This has always been about money. So let’s begin with that framework.

A lot more money than anyone is willing to lose to get out of the ACC.

“Something has to change,” FSU athletic director Michael Alford said Friday during a meeting of the university’s Board of Trustees.

That change comes 1 of 2 ways: An enterprising attorney (or attorneys) finds a way through what looks like an ironclad ACC media rights contract, or the rest of the ACC suddenly feels generous.

But what university president in their right mind would give more money to FSU and Clemson — the strength of the ACC media rights deal — when they have zero leverage?

Breaking free of the ACC also assumes FSU (or anyone else) has a conference that’s interested in offering an invite. So the change Alford speaks of then returns to money — lots of it.

He was asked by the board of trustees what it would cost FSU to buy its way out of the ACC. He said $120 million.

That doesn’t include the 12 years of media rights revenue FSU would have to give the ACC (until 2036) — because the ACC, by contract, owns the rights of every school in the league.

What does that mean, you ask?
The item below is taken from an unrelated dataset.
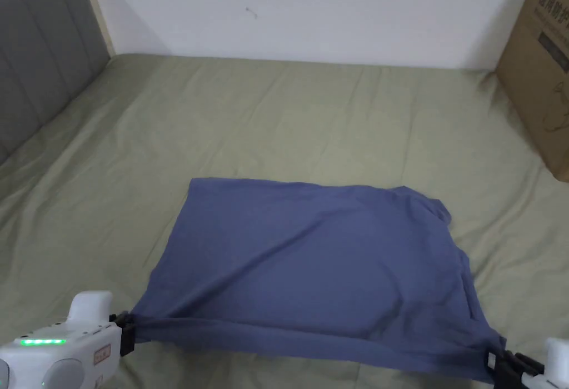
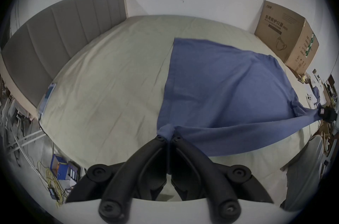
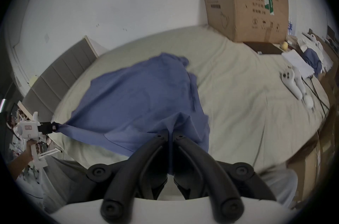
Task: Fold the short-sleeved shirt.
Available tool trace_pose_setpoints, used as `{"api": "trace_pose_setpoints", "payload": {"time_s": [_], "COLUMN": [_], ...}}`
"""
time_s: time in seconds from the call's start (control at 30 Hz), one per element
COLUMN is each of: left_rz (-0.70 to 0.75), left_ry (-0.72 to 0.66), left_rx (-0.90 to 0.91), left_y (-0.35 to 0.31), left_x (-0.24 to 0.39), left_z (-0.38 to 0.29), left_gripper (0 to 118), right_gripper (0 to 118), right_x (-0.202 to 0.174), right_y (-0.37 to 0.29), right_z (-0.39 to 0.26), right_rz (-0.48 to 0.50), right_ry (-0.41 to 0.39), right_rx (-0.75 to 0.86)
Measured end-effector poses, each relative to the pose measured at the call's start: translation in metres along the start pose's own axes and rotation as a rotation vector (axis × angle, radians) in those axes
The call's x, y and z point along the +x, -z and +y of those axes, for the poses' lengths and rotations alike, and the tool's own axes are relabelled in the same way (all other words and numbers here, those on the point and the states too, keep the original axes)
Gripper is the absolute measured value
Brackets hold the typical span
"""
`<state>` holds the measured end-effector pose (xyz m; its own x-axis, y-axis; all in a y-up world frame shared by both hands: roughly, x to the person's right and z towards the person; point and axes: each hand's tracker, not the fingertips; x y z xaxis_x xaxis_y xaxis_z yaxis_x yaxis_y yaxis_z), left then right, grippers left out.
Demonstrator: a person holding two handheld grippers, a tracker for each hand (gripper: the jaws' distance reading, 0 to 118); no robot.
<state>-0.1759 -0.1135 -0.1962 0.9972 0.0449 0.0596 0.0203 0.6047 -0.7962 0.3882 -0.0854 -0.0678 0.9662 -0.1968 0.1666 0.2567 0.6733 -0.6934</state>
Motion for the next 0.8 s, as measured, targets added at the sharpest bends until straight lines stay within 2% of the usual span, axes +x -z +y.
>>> {"api": "trace_pose_setpoints", "payload": {"time_s": [0.17,0.3,0.33,0.37,0.4,0.43,0.47,0.6,0.67,0.8], "left_rz": [0.015,0.043,0.038,0.034,0.035,0.027,0.031,-0.085,-0.103,-0.095], "left_ry": [-0.018,-0.060,-0.068,-0.073,-0.074,-0.085,-0.090,-0.132,-0.111,-0.039], "left_rx": [-0.085,-0.109,-0.117,-0.125,-0.130,-0.133,-0.129,0.045,0.139,0.349], "left_y": [0.023,0.032,0.030,0.028,0.023,0.019,0.013,-0.028,-0.049,-0.090], "left_x": [0.009,0.014,0.014,0.014,0.014,0.014,0.014,0.020,0.028,0.053], "left_z": [-0.017,-0.016,-0.013,-0.010,-0.008,-0.005,0.000,0.030,0.051,0.087], "left_gripper": [1,4,7,20,43,63,75,78,89,89], "right_gripper": [3,4,10,23,39,60,92,107,107,107], "right_x": [0.003,0.003,0.002,0.002,0.006,-0.001,-0.003,-0.012,-0.020,-0.052], "right_y": [0.032,0.051,0.055,0.058,0.047,0.043,0.037,0.007,-0.007,-0.039], "right_z": [-0.027,-0.030,-0.030,-0.031,-0.031,-0.025,-0.019,0.023,0.047,0.097], "right_rz": [-0.060,-0.106,-0.109,-0.114,-0.119,-0.125,-0.122,-0.086,-0.073,-0.052], "right_ry": [0.094,0.079,0.075,0.070,0.069,0.070,0.073,0.070,0.046,-0.022], "right_rx": [-0.165,-0.222,-0.221,-0.225,-0.230,-0.224,-0.202,-0.022,0.061,0.258]}}
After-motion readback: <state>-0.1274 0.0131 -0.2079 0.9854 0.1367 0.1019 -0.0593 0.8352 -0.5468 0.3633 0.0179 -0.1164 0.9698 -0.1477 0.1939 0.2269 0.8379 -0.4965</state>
More money than anyone could imagine.

Let’s say FSU pays the exit fee of $120 million (and that’s not a given amount, either) to join the Big Ten in 2024. FSU would then be forced to give the $60 million it would earn in 2024 as a member of the Big Ten to the ACC — which holds its media rights.

In 2025, the new Big Ten deal increases significantly, and that means FSU would then earn $90-100 million per year through 2029 (the end of the Big Ten deal). That’s $450-500 million for those 5 years — all given to the ACC.

When the Big Ten then renegotiates another deal, whatever FSU would make over the next 6 years (likely much more) would also be given to the ACC.

It’s not hard to connect the dots and come up with a price tag of more than $1 billion to leave the ACC early. 

The grant of rights deals could be mitigated through legal agreement (a long process), and typically have been valued at no lower than 65 percent. Still, a ton of money.   

Want to know why Texas and Oklahoma didn’t leave for the SEC 2 years ago when they first announced plans? Their media rights were tied to the Big 12 until the end of the 2024 season.

Ira Schoffel of Warchant last weekend asked Peter Collins, chair of the FSU Board, about the grant of rights, and Collins said, “We have a very good handle on the grant of rights.”

Which is to say, they have no “handle” on it.

If grant of rights deals were vulnerable in court, Texas and Oklahoma would’ve already paved the way for FSU or anyone else in the ACC. They not vulnerable, period.

FSU is simply posturing because it has no alternative, floating the idea of legal action that isn’t reality. Can you blame them?

According to Alford, FSU and Clemson account for a quarter (24 percent) of the television revenue for the ACC, but share the revenue equally with the remaining 12 schools.

By 2025, FSU will earn an estimated low $40s million from the ACC media rights deal. Its state rival Florida will earn an estimated $90-100 million from the SEC deal.

The ACC schools have no one to blame but themselves for their current untenable situation. When the ACC restructured its deal with ESPN in 2016, the agreement birthed the ACC Network and locked the conference into an ESPN-friendly deal.

The ACC was so desperate to keep pace with the SEC (see: SEC Network), it signed a deal that established incremental  growth for the next 20 years. The ACC wanted stability and its own network, and the schools were willing to do anything for it — including granting their media rights to the ACC through the length of the contract.

Those rights, of course, legally locked in the 14 teams for 20 years.

So now we circle back to the FSU Board of Trustees meeting last Friday, where Alford — a marketing whiz at Alabama and Oklahoma (and the AD at Central Michigan) prior to coming to FSU — laid out the future of FSU sports to the most important power brokers at the university.

FSU will earn $40-ish million annually, and will constantly chase the 32 schools in the Big Ten and SEC, that will earn nearly double that. So he took a stand during a public board of trustees meeting and called out the ACC for its undervalued media rights deal.

Then made veiled threats to leave the conference. Then answered questions about the cost of leaving the conference.

Missing from that public board meeting, not surprisingly, was any discussion of the grant in media rights until 2036. If FSU can’t find a way out of the contract, it better come up with cash.

More than anyone is willing to lose.